Michi resort near Ubud in Bali is a weird place
The two of us had hired a scooter and were headed to Michi Retreat Village situated a few kilometres from Ubud, by far my favourite among the places I have been to in Bali.
Esther, a Dutch solo traveller I’d met on the road, was riding pillion and checking directions on the phone and telling me which way to go. Between her not-too-confident English and my non-existent Dutch skills, communication was often a problem, but we managed somehow. Finally, after one or two wrong turns, we found a sign saying “Michi” with an arrow pointing to an alley to the left of the road.
There road snaked steeply down towards a stream — now in spate because of the rainy season — we could only hear till then.
We reached the gate of the resort where a number of cars and scooters were parked. But not one person was in sight.
I remember how the friend who had told me about this place, had described it. “It’s a surreal place. When I went, everything was there, but there was no one around. You will like it,” she had said. I now knew exactly what she meant.
We parked the scooter at the entrance and went ahead. On the right was a room marked “Reception”. We entered the room but there was no one at the table. After waiting for a few minutes, we came out and walked ahead to the pool.
“Where is everyone?” murmured Esther.
The pool was not in top shape. We could see some leaves floating in it. But it was easily fit for a swim. There were purple towels by the pool and a sign by them saying “Please don’t take the purple towels away from the pool” and there was a bin to dump used towels. We could see the rocky stream from here. There were buildings along the stream and all of them looked part of this resort/retreat village. Only, we couldn’t see any human beings.
Finally, a bearded guy in tattoos appeared from a room behind where the pool towels were kept, exchanged a curt “hello” and walked out. After five minutes, he walked back.
We decided to explore more and followed the way the bearded man appeared to have taken. We walked down some steps, with a salon (of course, without people) to our left, a painter’s studio to our right (again empty) and reached a narrow path high along the stream. We met two friendly cats here who immediately began to press their bodies against our feet and walked along with us. A little bit down, there was a big yoga room on the left.
Everything we had seen it, all of it seemed like people had left the places just before we had left. It was a little creepy. “I would be a little spooked to come here by myself, even if it’s in the middle of the day,” said Esther.
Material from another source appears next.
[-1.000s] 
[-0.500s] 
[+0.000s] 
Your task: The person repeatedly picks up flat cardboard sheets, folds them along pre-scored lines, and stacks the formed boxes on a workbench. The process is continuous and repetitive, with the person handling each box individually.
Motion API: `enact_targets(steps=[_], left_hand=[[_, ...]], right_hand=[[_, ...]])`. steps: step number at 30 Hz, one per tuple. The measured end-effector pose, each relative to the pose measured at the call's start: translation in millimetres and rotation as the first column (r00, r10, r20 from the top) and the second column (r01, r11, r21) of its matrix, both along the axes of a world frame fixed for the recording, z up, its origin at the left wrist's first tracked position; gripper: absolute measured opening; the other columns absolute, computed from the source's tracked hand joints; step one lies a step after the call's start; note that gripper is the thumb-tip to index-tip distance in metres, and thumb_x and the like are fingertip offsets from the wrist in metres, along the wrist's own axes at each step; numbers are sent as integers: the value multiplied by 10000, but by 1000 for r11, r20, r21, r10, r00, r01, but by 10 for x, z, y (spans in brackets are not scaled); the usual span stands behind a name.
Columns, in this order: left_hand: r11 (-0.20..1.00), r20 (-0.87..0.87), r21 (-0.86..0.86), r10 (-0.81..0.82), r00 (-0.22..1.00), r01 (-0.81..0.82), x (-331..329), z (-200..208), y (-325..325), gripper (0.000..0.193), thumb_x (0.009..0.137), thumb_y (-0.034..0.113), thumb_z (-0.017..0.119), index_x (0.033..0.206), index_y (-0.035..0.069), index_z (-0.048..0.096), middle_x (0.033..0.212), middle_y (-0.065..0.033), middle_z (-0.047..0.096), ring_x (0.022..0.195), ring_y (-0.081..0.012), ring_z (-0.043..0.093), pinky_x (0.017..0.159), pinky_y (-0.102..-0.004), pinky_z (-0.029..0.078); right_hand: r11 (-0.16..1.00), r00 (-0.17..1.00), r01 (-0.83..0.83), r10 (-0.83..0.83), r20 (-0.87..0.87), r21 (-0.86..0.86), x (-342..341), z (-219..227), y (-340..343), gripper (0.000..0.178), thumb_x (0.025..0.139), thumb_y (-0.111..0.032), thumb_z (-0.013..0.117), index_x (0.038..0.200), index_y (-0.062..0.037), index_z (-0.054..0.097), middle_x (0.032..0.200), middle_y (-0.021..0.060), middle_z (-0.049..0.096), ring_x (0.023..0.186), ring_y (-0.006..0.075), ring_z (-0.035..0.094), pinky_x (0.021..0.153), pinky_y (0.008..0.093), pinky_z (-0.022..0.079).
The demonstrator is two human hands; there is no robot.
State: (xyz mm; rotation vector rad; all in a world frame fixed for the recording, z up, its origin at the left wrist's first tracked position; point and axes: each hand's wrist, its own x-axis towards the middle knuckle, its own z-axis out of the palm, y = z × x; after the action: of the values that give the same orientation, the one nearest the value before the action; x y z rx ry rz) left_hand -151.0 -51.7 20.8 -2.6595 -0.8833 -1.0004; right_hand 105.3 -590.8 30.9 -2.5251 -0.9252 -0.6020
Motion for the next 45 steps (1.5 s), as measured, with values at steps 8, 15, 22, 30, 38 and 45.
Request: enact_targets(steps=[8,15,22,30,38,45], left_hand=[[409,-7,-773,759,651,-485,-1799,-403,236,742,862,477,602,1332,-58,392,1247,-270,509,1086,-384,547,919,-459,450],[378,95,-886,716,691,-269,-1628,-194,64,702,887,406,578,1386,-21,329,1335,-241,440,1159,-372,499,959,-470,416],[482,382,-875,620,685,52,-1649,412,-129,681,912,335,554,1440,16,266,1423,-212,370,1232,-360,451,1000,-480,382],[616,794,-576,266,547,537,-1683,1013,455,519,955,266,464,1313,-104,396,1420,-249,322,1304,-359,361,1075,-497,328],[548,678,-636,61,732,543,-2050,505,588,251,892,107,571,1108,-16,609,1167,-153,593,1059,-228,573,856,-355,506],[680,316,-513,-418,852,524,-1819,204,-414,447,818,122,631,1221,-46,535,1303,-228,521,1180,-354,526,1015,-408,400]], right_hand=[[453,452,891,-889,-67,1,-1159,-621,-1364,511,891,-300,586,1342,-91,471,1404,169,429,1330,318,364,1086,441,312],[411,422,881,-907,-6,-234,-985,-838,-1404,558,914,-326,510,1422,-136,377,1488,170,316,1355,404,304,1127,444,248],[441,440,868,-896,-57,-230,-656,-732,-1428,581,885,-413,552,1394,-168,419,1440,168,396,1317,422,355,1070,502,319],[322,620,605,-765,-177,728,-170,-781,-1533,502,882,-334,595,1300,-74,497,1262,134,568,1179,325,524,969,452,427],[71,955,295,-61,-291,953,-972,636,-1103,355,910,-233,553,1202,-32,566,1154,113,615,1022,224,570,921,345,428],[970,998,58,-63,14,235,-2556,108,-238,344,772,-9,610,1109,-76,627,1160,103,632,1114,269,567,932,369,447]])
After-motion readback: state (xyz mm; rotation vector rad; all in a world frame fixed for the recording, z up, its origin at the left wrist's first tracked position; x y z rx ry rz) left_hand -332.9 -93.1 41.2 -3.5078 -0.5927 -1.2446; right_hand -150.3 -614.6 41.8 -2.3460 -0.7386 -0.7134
A little way down, there was a ramshackle room on the right, and I went to look what’s in there. A statue and a bust immediately caught my attention. The bald, bespectacled head of the statue was broken and it was placed on the lap of the bare-bodied man sitting cross-legged. It was Gandhi. I was almost sure that the bust sitting on right of Gandhi was Tagore but I only had to look around the room to be a hundred per cent sure for there were several framed photographs of the Nobel laureate poet from West Bengal, my home state in India, hung on the walls of the room.
I was gobsmacked. I would expect to see Tagore pictures such as these hanging on walls in the homes of Bengali people back in Calcutta. But here? Inside this ramshackle room at a spooky deserted resort in Bali? It made no sense. And I couldn’t find anyone to ask.
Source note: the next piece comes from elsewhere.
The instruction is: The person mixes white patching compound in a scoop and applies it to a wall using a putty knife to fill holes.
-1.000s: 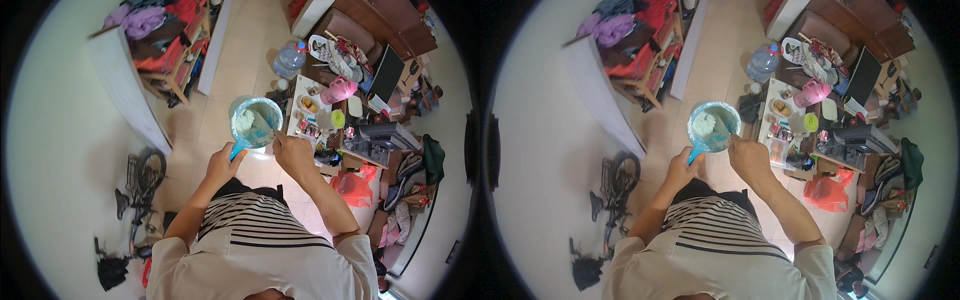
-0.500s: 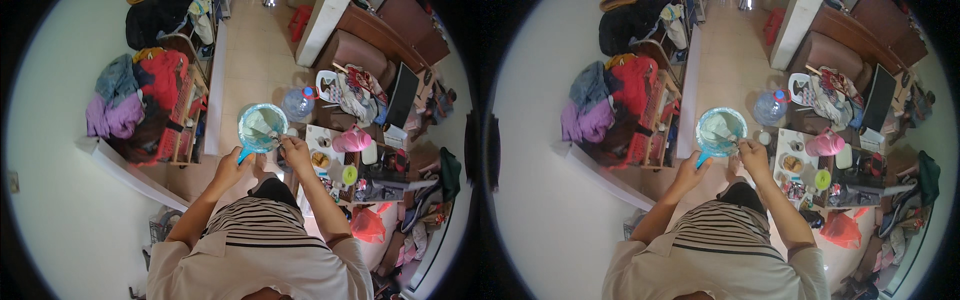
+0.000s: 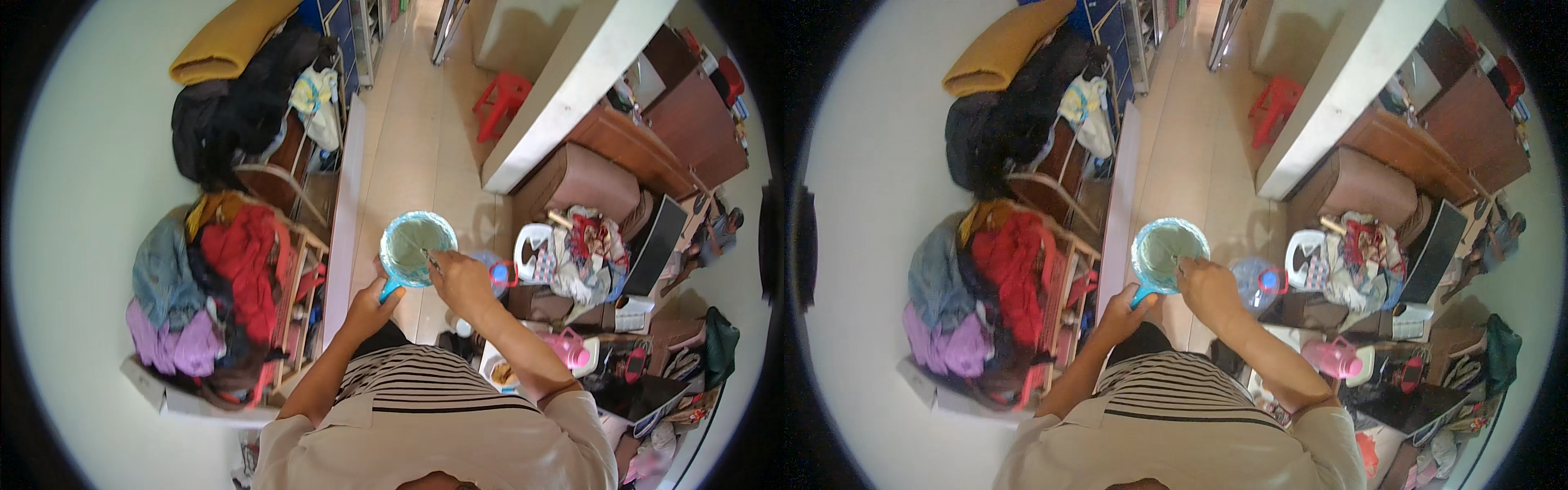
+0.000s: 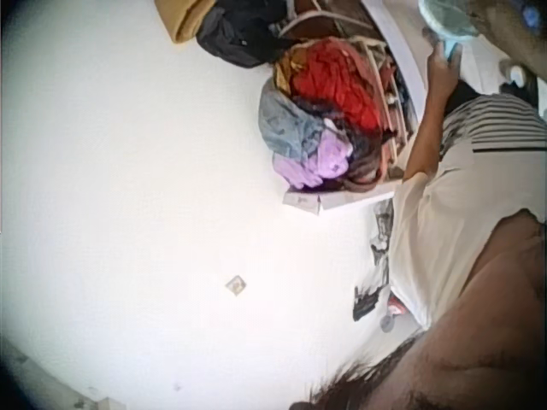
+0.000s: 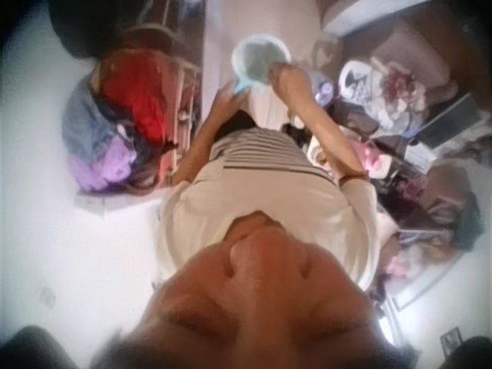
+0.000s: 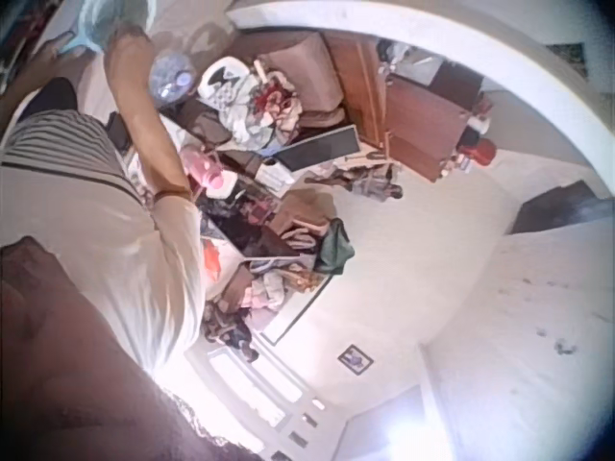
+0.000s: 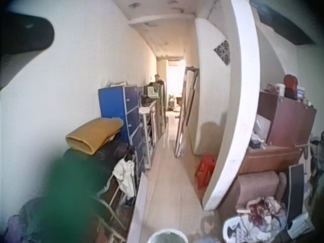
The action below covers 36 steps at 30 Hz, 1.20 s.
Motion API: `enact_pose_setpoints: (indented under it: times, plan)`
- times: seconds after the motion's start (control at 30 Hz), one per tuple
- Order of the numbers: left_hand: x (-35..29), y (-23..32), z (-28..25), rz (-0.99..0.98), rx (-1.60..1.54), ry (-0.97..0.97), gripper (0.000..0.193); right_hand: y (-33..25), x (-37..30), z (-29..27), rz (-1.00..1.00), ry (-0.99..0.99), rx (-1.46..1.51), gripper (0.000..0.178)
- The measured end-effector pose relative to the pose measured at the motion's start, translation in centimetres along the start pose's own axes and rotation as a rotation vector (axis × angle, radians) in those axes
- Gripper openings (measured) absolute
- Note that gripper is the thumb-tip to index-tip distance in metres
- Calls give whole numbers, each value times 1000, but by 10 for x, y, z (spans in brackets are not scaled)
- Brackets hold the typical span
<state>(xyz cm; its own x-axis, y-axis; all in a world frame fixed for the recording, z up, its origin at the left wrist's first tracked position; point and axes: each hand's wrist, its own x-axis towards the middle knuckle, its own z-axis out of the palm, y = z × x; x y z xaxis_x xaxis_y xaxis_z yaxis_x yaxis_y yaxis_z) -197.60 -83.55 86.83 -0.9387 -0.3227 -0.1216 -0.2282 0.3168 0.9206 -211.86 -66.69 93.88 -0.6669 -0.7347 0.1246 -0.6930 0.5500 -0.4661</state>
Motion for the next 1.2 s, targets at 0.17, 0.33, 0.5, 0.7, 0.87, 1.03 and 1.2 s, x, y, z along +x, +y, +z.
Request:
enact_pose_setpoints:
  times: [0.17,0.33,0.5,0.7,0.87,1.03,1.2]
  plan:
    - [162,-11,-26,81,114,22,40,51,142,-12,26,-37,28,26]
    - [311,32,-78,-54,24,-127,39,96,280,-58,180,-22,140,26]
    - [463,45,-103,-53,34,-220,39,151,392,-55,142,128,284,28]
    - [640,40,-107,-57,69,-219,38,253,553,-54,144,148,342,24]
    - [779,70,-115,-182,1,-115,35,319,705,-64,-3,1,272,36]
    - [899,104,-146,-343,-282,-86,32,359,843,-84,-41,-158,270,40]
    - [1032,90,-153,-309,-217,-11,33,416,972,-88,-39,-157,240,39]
We looked around and went down to the stream. It wasn’t very clean so we decided to go up.
On our way back to the scooter, at the pool, we finally encountered two people. A young man was helping an old man with a walking stick down some stairs. The old man, probably in his eighties, looked Japanese to me. He had fair skin, short white hair and a beard of the same colour.
We exchanged hellos. It struck me that he could be living here and I said, “Excuse me, but do you live here?”
“Yes,” he replied and stopped to look at me. His voice was firm and his English had no trace of a Japanese accent.
“I had a question. We saw some statues and pictures of Gandhi and Tagore in a room. Why are they here? Did they ever visit this place?”
“No. It’s because I admire them,” he said and turned to leave.
It was then that I realised that the old man could be the owner of the place. I said, “Oh. I was just interested to know because I am from India.”
“Yes, I understand that,” he said with his back to me as he walked down the stairs toward the empty salon, the empty yoga room, the empty studio and the empty room full of pictures of Mohandas Karamchand Gandhi and Rabindranath Tagore.